About this exercise: In the data below, find every line with the word "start" and copy it.
○ ○ ○ ○
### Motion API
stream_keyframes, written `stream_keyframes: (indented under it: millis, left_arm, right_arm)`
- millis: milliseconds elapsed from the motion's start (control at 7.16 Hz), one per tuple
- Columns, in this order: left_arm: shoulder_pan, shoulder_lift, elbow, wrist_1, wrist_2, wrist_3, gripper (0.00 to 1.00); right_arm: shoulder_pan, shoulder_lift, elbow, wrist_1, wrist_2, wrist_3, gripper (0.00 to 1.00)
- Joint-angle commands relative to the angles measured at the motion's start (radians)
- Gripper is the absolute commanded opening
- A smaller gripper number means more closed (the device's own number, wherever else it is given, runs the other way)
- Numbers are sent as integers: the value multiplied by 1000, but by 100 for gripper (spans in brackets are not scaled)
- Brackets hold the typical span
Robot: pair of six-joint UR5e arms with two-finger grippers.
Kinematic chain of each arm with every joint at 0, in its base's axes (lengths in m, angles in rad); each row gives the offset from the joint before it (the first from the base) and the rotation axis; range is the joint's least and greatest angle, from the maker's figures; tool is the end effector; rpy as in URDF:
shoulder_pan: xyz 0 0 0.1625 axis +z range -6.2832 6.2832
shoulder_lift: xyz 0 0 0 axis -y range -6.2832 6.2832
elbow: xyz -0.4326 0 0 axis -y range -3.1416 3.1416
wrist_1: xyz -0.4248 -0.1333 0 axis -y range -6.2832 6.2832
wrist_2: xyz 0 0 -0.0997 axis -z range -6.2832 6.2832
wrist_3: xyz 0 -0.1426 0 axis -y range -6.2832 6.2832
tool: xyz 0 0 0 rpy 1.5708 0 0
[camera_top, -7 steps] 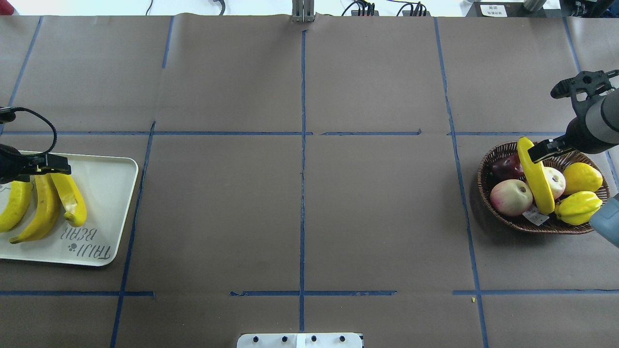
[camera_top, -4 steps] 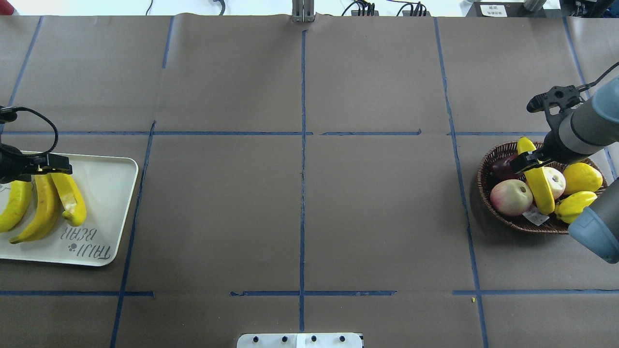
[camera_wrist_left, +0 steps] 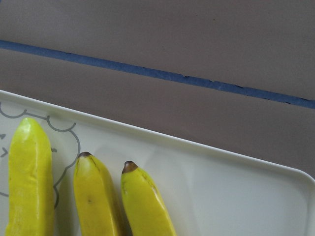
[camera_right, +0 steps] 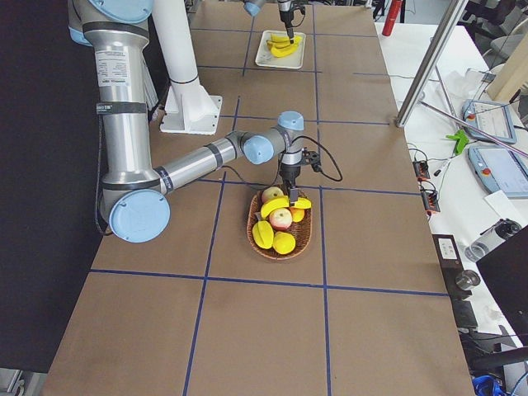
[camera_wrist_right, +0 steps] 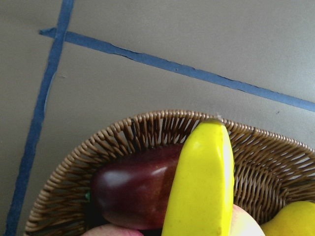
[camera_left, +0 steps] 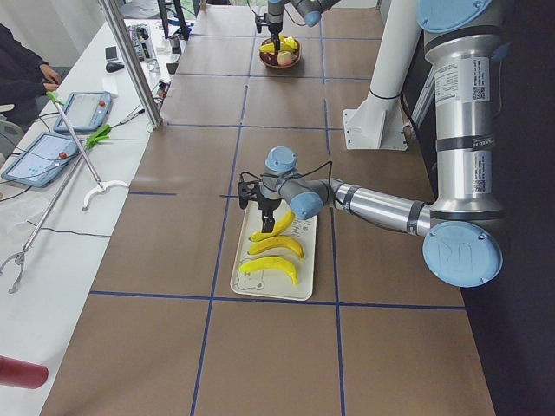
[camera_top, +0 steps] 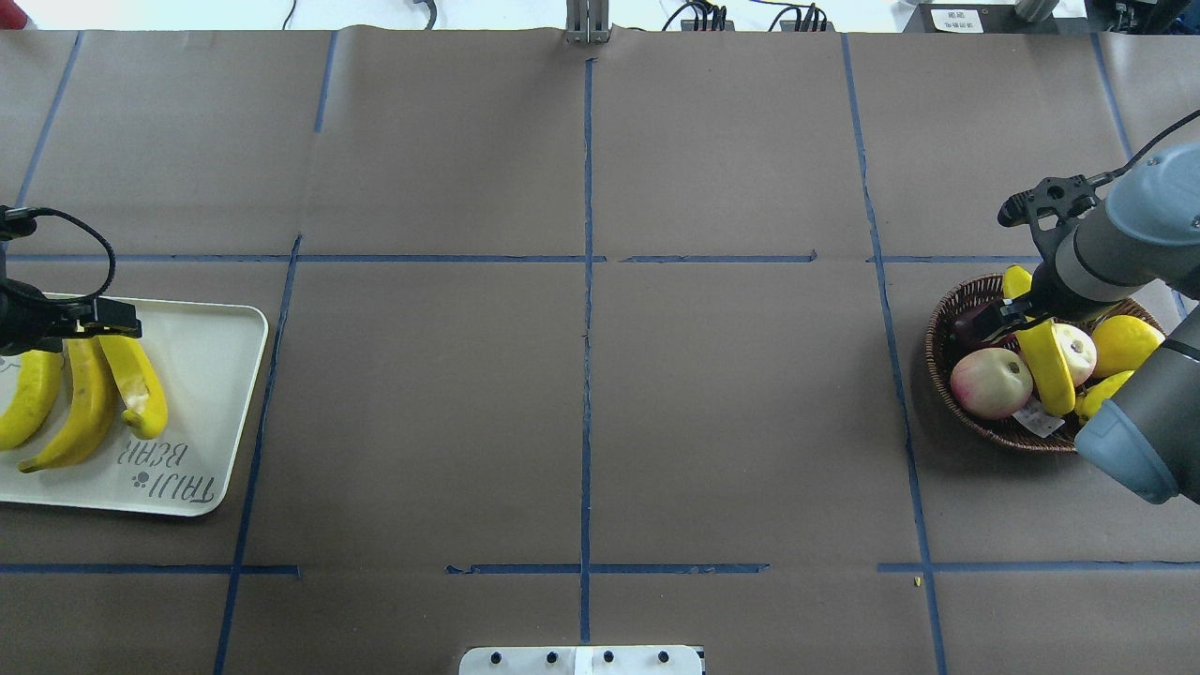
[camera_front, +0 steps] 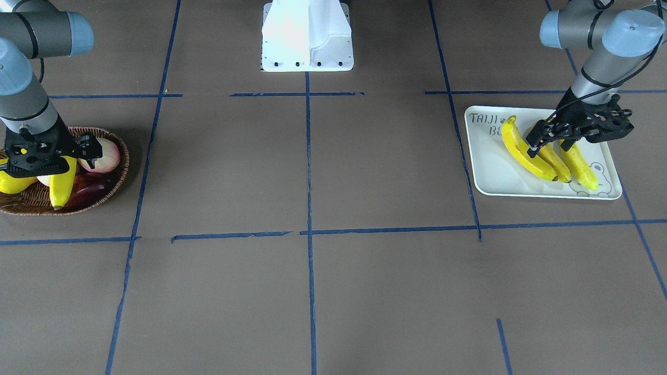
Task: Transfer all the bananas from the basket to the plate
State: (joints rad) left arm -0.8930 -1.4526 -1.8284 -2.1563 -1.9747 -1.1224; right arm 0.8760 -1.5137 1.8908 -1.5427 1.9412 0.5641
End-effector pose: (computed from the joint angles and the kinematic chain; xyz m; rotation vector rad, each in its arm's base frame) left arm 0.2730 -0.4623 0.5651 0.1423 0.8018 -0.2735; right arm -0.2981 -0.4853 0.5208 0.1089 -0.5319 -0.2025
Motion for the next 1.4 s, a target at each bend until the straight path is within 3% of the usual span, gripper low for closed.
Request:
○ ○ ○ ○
Task solution:
- millis: milliseconds elapsed from the motion's start (control at 7.16 Hz), one per tuple
- Joint-angle commands relative to the angles measured at the motion's start (radians)

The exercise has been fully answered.